- Papara Location in Ivory Coast
- Coordinates: 10°37′N 6°15′W﻿ / ﻿10.617°N 6.250°W
- Country: Ivory Coast
- District: Savanes
- Region: Bagoué
- Department: Tengréla

Population (2014)
- • Total: 8,866
- Time zone: UTC+0 (GMT)

= Papara, Ivory Coast =

Town in Ivory Coast, near Mali border

Papara is a town in the far north of Ivory Coast. It is a sub-prefecture of Tengréla Department in Bagoué Region, Savanes District. A border crossing with Mali is three kilometres east of town.
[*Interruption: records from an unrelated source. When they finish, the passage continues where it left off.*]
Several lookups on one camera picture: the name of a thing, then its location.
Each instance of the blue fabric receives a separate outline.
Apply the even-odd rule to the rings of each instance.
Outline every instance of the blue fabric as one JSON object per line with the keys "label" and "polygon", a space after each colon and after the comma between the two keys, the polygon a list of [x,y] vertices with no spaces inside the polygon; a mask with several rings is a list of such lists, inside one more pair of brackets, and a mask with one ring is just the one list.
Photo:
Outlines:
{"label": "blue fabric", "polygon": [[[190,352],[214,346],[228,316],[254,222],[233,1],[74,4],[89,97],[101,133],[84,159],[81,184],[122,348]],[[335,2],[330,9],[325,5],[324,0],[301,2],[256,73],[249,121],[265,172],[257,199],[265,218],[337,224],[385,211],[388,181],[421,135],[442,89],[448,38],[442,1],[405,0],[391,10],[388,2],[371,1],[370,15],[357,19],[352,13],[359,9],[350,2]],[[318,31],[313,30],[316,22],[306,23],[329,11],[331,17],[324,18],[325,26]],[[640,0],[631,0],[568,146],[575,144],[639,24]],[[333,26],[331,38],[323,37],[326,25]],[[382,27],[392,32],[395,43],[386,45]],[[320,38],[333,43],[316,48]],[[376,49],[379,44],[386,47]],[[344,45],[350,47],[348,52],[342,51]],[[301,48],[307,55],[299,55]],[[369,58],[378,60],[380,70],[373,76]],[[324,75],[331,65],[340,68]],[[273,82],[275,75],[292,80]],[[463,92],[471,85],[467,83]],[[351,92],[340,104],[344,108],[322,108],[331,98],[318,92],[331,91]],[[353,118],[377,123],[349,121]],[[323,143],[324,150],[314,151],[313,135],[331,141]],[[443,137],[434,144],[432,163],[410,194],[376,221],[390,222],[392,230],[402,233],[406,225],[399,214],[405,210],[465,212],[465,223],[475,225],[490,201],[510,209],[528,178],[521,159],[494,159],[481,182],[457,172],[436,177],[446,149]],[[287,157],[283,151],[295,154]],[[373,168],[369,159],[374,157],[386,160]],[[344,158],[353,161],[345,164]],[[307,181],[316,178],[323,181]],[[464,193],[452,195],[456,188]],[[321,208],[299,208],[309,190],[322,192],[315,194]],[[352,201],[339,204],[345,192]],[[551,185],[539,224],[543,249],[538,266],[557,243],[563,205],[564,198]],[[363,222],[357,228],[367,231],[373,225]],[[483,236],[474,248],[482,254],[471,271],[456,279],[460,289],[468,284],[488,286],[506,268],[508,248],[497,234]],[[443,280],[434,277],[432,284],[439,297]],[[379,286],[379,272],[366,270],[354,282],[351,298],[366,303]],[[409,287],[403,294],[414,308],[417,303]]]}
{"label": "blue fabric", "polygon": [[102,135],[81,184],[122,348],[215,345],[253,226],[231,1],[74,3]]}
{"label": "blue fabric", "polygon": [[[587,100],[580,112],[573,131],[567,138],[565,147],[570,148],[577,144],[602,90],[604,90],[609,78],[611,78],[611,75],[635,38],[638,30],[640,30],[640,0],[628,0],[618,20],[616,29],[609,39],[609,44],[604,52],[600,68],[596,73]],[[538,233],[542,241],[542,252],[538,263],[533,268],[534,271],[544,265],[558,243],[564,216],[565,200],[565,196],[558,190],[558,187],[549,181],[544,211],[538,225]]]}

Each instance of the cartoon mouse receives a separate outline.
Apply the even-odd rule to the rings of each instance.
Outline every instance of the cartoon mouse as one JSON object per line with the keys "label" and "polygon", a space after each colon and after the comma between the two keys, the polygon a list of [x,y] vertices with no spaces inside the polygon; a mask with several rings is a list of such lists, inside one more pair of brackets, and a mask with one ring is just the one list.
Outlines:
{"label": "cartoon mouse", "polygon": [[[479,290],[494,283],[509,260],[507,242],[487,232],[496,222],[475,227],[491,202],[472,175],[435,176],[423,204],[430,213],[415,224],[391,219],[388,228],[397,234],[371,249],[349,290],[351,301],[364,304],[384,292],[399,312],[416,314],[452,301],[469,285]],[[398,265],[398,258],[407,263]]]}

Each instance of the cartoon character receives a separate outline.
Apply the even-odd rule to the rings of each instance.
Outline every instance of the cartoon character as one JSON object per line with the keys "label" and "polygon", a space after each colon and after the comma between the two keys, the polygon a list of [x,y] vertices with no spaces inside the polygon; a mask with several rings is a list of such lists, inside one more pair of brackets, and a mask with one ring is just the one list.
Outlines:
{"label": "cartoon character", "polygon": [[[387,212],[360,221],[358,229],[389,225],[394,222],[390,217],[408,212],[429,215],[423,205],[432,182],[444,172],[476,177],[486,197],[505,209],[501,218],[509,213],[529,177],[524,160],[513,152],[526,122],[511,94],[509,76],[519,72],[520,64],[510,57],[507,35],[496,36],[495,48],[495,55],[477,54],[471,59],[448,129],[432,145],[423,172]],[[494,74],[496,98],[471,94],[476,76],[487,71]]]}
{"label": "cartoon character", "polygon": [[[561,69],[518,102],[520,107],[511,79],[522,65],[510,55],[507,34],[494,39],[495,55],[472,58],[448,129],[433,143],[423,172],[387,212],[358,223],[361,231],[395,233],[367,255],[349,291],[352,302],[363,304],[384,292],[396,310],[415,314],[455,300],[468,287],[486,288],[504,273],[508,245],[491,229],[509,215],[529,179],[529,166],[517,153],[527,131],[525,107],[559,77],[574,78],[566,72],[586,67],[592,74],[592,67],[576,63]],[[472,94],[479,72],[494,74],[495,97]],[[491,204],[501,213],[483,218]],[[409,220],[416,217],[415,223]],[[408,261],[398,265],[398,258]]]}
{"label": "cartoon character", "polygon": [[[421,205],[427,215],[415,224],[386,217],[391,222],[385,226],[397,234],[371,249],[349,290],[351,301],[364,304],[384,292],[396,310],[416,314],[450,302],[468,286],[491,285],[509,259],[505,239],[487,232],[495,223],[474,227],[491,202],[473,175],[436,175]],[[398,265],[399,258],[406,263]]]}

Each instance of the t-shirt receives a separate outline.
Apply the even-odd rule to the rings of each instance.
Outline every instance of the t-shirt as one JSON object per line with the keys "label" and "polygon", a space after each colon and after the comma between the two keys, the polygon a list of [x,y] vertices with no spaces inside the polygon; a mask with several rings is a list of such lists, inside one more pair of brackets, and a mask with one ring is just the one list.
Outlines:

Papara is the northernmost sub-prefecture in Ivory Coast.

Papara was a commune until March 2012, when it became one of 1,126 communes nationwide that were abolished.

In 2014, the population of the sub-prefecture of Papara was 8,866.
==Villages==
The 11 villages of the sub-prefecture of Papara and their population in 2014 are:

1. Basso (126)
2. Doubasso (621)
3. Kapegue (391)
4. Kokari (352)
5. Kolonza (883)
6. Koulousson (1,069)
7. Papara (2,264)
8. Ziekoundougou (128)
9. Iribasso (505)
10. Tiongoli (988)
11. Zanasso (1,539)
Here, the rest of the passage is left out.